Hi everyone,
I’m planning to test and demo the DGX Spark “Building and Deploying a Multi-Agent Chatbot” playbook on a single workstation, and I’d like to confirm realistic minimum and recommended hardware specs.
I’m referring to this playbook and models:
-
DGX Spark multi-agent chatbot playbook (GitHub:
dgx-spark-playbooks) -
Models:
-
gpt-oss-120BGGUF (~63 GB) -
DeepSeek Coder 6.7B (GGUF)
-
Qwen3-Embedding-4B
-
Use case
-
Purpose: Proof-of-concept / pilot + live demo at an exhibition
-
Concurrency: Effectively single-user or 1–2 users at a time (controlled, not a public web service)
-
Workload:
-
Multi-agent chat orchestration (supervisor + tools)
-
RAG over a few uploaded PDFs
-
Code-related queries via DeepSeek Coder
-
-
Latency requirement: “Human acceptable” for a demo (a few seconds initial latency is fine). I don’t need cloud-level throughput, just something that doesn’t feel broken.
Candidate workstation
I have access to an HP Z8 workstation with:
-
CPU: Dual Xeon (plenty of cores/threads)
-
GPU: NVIDIA RTX A5000 (Ampere, 24 GB VRAM)
-
System RAM: 128 GB
-
Storage: NVMe SSD (≥ 2 TB)
-
OS plan: Ubuntu 22.04 LTS + latest NVIDIA driver + Docker + NVIDIA Container Toolkit
My questions
-
Is RTX A5000 (24 GB VRAM) + 128 GB RAM realistically enough to run:
-
gpt-oss-120BGGUF (~63 GB), -
DeepSeek Coder 6.7B,
-
and Qwen3-Embedding-4B
inside the multi-agent chatbot stack for a single interactive user (or at most 1–2 users at a time) without everything crawling?
-
-
If yes, what kind of throughput / token rate / latency should I realistically expect on this class of GPU?

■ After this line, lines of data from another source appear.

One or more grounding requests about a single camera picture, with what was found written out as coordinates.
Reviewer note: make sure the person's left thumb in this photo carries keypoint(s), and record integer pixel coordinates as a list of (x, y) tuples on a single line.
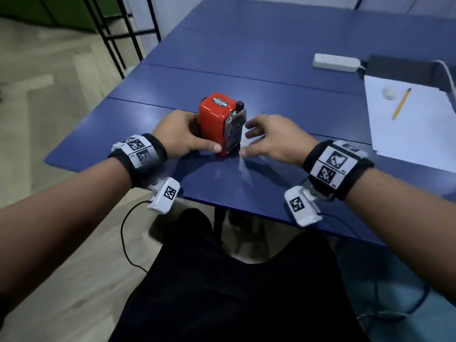
[(208, 146)]

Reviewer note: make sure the person's right hand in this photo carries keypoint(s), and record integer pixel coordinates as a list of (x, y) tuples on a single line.
[(285, 138)]

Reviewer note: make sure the black wristband with markers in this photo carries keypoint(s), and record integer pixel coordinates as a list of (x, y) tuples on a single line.
[(336, 167), (140, 154)]

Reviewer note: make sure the black table leg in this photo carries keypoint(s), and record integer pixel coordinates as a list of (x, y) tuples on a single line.
[(218, 224)]

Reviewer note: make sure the black metal rack frame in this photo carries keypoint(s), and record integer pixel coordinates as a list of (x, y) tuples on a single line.
[(117, 35)]

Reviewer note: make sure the red pencil sharpener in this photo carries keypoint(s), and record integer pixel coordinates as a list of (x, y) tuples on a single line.
[(213, 121)]

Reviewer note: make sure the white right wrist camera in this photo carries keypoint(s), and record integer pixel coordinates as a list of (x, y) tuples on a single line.
[(302, 208)]

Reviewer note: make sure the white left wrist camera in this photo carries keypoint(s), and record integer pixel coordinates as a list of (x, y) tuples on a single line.
[(164, 197)]

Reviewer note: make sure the dark grey box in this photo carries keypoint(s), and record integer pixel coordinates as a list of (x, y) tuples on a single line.
[(399, 71)]

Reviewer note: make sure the person's left hand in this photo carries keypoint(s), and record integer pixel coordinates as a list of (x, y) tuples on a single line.
[(176, 133)]

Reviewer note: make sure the person's right middle finger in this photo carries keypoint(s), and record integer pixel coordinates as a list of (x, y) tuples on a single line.
[(257, 121)]

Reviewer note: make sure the white power strip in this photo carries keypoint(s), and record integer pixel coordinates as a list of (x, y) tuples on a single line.
[(336, 62)]

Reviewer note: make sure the white paper sheet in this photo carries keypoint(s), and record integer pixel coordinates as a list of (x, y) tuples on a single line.
[(416, 135)]

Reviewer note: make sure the person's right thumb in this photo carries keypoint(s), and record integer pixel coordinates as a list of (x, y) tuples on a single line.
[(253, 148)]

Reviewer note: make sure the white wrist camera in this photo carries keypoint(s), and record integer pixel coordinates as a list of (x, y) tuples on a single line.
[(164, 197), (302, 208)]

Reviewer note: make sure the person's right forearm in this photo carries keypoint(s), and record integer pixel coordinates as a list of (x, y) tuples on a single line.
[(409, 224)]

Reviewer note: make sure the green cabinet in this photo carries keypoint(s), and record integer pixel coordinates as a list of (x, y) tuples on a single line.
[(46, 10)]

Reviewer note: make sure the person's black trousers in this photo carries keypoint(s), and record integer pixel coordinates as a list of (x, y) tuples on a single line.
[(231, 292)]

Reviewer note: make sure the white eraser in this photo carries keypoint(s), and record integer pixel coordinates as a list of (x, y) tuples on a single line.
[(389, 93)]

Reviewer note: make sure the yellow pencil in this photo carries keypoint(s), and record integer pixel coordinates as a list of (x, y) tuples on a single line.
[(401, 104)]

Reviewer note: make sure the black right wristband with markers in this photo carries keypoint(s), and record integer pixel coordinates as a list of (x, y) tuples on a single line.
[(336, 167)]

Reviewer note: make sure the person's left forearm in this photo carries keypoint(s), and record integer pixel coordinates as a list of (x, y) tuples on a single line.
[(60, 224)]

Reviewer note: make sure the black left wristband with markers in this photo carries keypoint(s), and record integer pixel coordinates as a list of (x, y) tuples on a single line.
[(140, 154)]

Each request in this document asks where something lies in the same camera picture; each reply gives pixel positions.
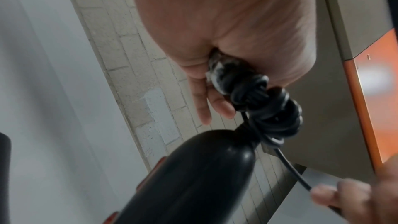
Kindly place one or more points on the black rounded object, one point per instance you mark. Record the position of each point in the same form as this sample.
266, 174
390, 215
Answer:
4, 154

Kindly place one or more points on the black hair dryer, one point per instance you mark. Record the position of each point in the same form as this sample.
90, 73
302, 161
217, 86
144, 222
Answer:
192, 181

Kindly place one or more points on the beige and orange cabinet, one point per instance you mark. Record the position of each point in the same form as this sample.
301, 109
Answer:
329, 119

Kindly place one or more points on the person's left hand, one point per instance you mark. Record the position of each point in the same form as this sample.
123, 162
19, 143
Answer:
230, 16

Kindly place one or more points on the person's right hand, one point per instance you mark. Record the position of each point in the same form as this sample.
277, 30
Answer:
373, 193

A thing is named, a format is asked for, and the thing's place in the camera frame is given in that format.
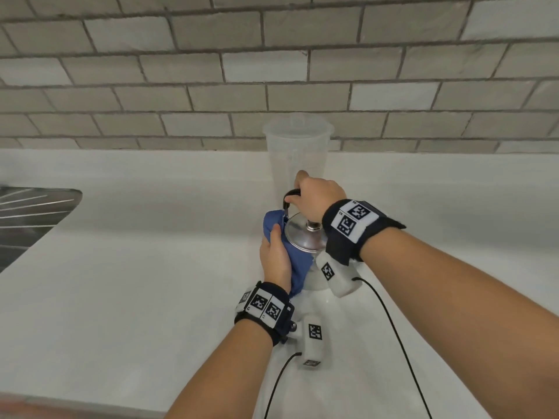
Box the stainless steel sink drainboard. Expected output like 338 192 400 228
0 185 83 274

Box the black wristband with marker tags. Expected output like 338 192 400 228
234 281 296 348
321 199 407 263

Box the black cable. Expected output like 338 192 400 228
351 276 433 419
263 352 303 419

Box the blue cloth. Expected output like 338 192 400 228
262 209 314 300

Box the silver kettle with black handle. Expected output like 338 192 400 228
282 189 333 298

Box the person's left hand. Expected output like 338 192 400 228
259 224 293 297

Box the tall translucent plastic container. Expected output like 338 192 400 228
262 113 335 205

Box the person's right hand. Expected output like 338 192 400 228
295 169 348 223

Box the person's right forearm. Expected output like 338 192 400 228
359 228 559 419

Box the person's left forearm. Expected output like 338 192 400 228
164 320 275 419

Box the white wrist camera with marker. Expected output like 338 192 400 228
315 252 360 298
302 313 326 370

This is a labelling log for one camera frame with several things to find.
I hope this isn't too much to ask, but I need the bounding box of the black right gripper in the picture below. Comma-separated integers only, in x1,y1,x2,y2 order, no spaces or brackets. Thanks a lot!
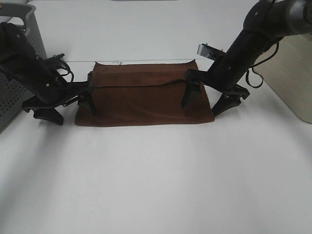
181,52,250,117

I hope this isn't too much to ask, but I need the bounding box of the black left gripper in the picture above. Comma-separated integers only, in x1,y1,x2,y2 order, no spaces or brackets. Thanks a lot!
23,58,96,125

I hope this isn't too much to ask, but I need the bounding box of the brown towel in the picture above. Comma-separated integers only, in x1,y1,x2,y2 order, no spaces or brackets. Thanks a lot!
75,60,215,127

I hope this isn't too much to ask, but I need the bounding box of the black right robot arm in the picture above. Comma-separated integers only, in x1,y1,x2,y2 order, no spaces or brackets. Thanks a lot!
181,0,312,116

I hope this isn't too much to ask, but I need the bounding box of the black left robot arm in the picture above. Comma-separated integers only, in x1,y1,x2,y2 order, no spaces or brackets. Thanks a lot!
0,22,96,125

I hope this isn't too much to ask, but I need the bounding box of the grey perforated plastic basket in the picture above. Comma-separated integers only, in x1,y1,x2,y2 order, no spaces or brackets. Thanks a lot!
0,2,47,130

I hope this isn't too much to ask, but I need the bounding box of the beige storage box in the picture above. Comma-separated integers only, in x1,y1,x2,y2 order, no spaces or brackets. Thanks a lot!
255,34,312,123

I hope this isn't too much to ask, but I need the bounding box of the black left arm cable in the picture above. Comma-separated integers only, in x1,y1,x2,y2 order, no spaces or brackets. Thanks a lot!
48,59,75,83

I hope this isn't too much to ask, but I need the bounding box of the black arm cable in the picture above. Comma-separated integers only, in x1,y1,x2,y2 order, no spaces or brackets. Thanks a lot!
246,39,281,88
48,59,75,83

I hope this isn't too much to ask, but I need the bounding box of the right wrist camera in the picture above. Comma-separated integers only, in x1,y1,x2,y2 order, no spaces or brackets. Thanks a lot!
197,43,225,61

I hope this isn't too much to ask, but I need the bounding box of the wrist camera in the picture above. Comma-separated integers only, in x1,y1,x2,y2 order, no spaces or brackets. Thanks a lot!
197,43,225,61
44,53,71,76

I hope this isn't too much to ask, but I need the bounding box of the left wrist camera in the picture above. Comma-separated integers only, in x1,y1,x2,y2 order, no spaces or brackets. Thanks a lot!
44,53,71,76

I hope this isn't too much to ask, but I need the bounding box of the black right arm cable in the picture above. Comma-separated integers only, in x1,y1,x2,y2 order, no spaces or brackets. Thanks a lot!
246,39,281,88

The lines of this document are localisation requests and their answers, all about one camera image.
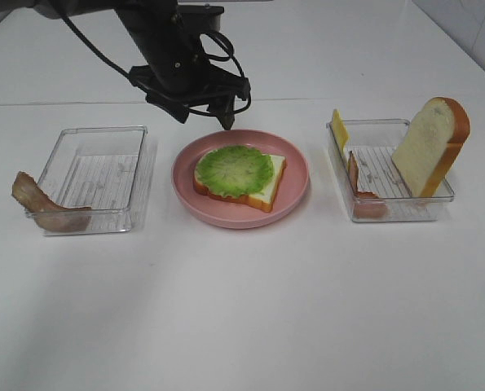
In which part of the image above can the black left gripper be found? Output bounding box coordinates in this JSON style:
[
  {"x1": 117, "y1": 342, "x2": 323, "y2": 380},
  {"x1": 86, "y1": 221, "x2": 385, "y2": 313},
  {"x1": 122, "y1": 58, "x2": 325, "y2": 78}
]
[{"x1": 128, "y1": 40, "x2": 251, "y2": 130}]

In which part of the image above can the green lettuce leaf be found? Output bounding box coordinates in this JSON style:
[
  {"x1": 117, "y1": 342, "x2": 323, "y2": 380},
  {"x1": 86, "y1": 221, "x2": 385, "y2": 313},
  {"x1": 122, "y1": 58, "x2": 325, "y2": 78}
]
[{"x1": 194, "y1": 145, "x2": 278, "y2": 198}]

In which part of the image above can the bread slice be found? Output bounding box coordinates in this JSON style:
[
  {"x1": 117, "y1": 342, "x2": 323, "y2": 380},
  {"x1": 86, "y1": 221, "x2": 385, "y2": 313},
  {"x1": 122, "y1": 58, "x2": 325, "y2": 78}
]
[
  {"x1": 391, "y1": 97, "x2": 470, "y2": 198},
  {"x1": 193, "y1": 154, "x2": 287, "y2": 213}
]

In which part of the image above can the yellow cheese slice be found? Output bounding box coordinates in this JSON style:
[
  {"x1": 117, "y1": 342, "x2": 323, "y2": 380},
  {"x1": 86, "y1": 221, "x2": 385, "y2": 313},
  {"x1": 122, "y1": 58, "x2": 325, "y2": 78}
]
[{"x1": 331, "y1": 109, "x2": 349, "y2": 162}]

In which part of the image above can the brown bacon strip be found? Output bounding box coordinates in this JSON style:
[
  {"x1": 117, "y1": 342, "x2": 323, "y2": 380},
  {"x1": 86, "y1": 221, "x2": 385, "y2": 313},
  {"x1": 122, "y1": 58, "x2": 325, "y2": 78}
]
[{"x1": 11, "y1": 171, "x2": 91, "y2": 233}]

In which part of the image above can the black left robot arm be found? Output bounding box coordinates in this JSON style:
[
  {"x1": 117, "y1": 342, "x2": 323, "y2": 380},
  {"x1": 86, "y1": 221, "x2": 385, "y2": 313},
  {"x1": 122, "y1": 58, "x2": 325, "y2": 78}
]
[{"x1": 32, "y1": 1, "x2": 251, "y2": 130}]

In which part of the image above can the pink round plate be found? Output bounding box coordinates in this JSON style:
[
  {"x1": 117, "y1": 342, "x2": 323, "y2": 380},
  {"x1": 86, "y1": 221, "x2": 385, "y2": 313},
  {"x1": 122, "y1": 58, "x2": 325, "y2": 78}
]
[{"x1": 172, "y1": 130, "x2": 310, "y2": 229}]

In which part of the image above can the clear left plastic tray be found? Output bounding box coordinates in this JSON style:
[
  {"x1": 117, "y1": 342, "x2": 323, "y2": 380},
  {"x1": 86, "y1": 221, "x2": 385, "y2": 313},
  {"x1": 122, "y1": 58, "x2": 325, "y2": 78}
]
[{"x1": 25, "y1": 126, "x2": 157, "y2": 236}]

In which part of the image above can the clear plastic tray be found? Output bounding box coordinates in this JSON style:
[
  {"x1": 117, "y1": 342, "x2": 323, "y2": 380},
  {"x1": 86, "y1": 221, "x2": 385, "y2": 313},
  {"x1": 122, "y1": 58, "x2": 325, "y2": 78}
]
[
  {"x1": 327, "y1": 118, "x2": 455, "y2": 222},
  {"x1": 25, "y1": 126, "x2": 157, "y2": 236}
]

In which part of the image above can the clear right plastic tray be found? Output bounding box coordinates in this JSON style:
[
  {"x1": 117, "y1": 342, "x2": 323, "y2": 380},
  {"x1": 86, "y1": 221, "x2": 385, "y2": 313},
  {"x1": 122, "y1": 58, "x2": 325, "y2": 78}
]
[{"x1": 327, "y1": 118, "x2": 455, "y2": 222}]

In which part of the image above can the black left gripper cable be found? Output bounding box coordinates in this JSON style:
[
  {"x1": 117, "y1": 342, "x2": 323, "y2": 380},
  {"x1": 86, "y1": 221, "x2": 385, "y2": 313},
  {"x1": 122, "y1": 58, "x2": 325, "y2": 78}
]
[{"x1": 52, "y1": 0, "x2": 254, "y2": 117}]

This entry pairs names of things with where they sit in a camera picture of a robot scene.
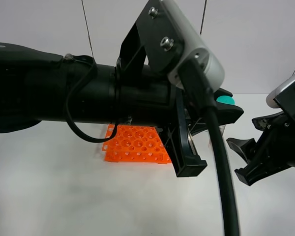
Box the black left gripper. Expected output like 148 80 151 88
156 88 244 177

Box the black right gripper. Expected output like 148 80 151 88
226 112 295 186

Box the teal-capped test tube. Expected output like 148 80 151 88
216 95 236 137

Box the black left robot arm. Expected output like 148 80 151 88
0 43 243 177

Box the orange test tube rack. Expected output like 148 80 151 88
102 125 171 164

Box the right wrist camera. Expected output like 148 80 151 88
266 74 295 117

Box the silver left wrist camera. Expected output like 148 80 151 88
118 0 226 90

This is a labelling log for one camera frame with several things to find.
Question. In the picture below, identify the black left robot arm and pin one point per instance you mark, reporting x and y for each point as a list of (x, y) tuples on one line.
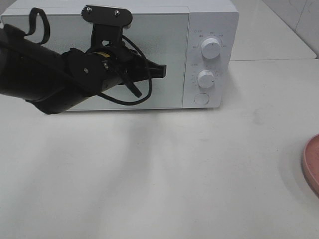
[(54, 82)]

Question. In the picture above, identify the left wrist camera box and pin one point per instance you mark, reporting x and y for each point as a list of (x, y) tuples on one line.
[(108, 23)]

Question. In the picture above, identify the white microwave oven body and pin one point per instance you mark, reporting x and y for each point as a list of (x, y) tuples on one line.
[(207, 18)]

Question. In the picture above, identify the pink round plate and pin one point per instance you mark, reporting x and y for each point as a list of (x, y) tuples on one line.
[(310, 163)]

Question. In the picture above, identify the round white door button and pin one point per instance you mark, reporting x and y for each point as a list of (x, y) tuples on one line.
[(201, 99)]

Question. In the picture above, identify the upper white power knob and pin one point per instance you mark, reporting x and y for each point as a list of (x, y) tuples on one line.
[(210, 47)]

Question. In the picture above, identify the white timer knob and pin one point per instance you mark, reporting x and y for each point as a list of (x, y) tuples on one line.
[(206, 79)]

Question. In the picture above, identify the white microwave door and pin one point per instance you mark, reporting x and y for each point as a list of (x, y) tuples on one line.
[(162, 38)]

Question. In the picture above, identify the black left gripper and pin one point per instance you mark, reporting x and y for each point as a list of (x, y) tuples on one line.
[(119, 59)]

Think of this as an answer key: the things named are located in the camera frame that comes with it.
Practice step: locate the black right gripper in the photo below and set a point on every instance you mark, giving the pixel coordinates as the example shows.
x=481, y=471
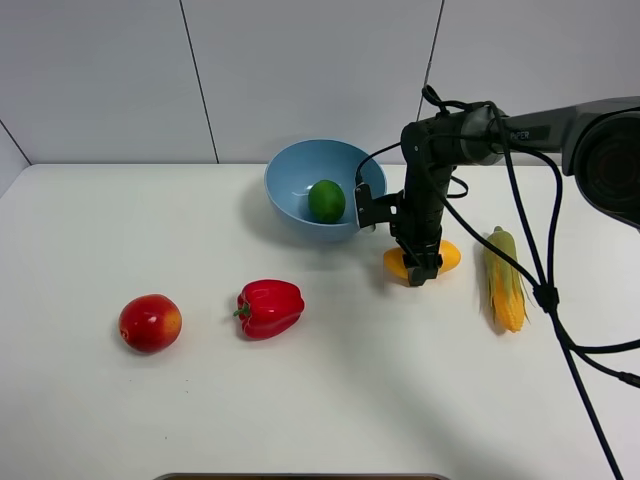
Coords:
x=432, y=152

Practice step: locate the yellow mango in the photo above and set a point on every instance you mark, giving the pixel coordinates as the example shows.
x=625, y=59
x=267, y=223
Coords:
x=394, y=263

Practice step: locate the green lime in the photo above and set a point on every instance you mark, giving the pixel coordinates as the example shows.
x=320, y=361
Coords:
x=326, y=202

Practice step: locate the red yellow pomegranate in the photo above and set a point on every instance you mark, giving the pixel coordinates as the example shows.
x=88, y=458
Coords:
x=150, y=323

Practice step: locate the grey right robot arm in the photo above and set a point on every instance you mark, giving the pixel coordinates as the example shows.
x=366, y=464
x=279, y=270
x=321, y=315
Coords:
x=598, y=143

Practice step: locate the blue plastic bowl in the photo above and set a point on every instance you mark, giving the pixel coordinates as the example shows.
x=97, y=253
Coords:
x=291, y=174

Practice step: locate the corn cob with husk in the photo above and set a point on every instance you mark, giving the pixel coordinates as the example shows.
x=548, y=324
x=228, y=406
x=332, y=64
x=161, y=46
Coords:
x=507, y=296

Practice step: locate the red bell pepper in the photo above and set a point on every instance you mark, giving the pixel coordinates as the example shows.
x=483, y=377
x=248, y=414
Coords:
x=268, y=307

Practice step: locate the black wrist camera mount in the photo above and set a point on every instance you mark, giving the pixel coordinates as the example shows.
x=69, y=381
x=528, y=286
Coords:
x=372, y=211

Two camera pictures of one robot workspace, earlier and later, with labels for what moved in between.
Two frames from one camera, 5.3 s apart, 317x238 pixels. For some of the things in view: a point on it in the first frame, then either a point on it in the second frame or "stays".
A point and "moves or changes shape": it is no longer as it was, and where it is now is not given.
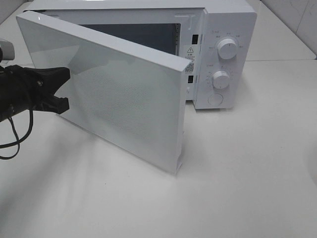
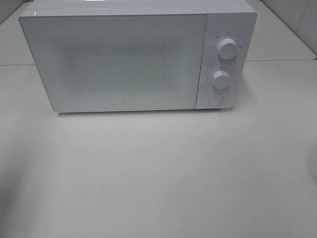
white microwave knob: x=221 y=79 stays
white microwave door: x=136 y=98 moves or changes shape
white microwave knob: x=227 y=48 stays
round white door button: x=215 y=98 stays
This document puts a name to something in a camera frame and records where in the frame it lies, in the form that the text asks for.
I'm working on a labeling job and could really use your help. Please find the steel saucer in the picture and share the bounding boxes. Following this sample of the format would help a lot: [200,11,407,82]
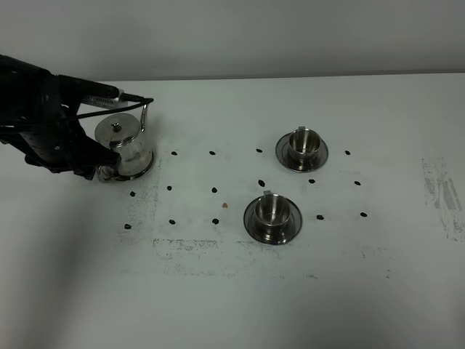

Rough ballpark is fine: e.g., “~X tokens/sec for 120B GGUF” or “expect ~Y seconds for a ~200-token reply”. -
Are there any recommended configuration tweaks for this hardware?
-
Quantization level for
gpt-oss-120B(Q4 vs Q5 vs others)? -
Suggested llama.cpp parameters (GPU layers, batch size, threads) on a 24 GB card?
-
Limits on context length or max tokens to avoid thrashing RAM / swap?
-
-
If VRAM is not sufficient and a significant portion of the 120B model has to stay in host RAM (offloading/swap):
-
How much system RAM would you consider a practical minimum to keep the pilot reliable for just one person at a time in a booth?
-
Any guidelines or rules-of-thumb for VRAM vs host RAM split (e.g., “X GB VRAM + Y GB RAM is okay for 120B GGUF, below that it becomes unstable or painfully slow”)?
-
-
For this use case (workstation pilot, no DGX), would you recommend:
-
Sticking to Ubuntu 22.04 LTS, or is 24.04 LTS also officially fine for this toolchain (drivers, CUDA, NVIDIA Container Toolkit, DGX Spark playbooks)?
-
Any known pitfalls or version combinations to avoid?
-
-
Finally, if you consider this setup borderline, what would you list as a “comfortable minimum” for:
-
VRAM (per GPU)
-
System RAM
for running this specific multi-agent chatbot playbook withgpt-oss-120Bfor 1–2 concurrent users?
-
I’m not trying to build a production multi-tenant service here; just want a stable, realistic pilot environment where people at a booth can interact with the chatbot and RAG demo without embarrassing instability or 30+ second waits per answer.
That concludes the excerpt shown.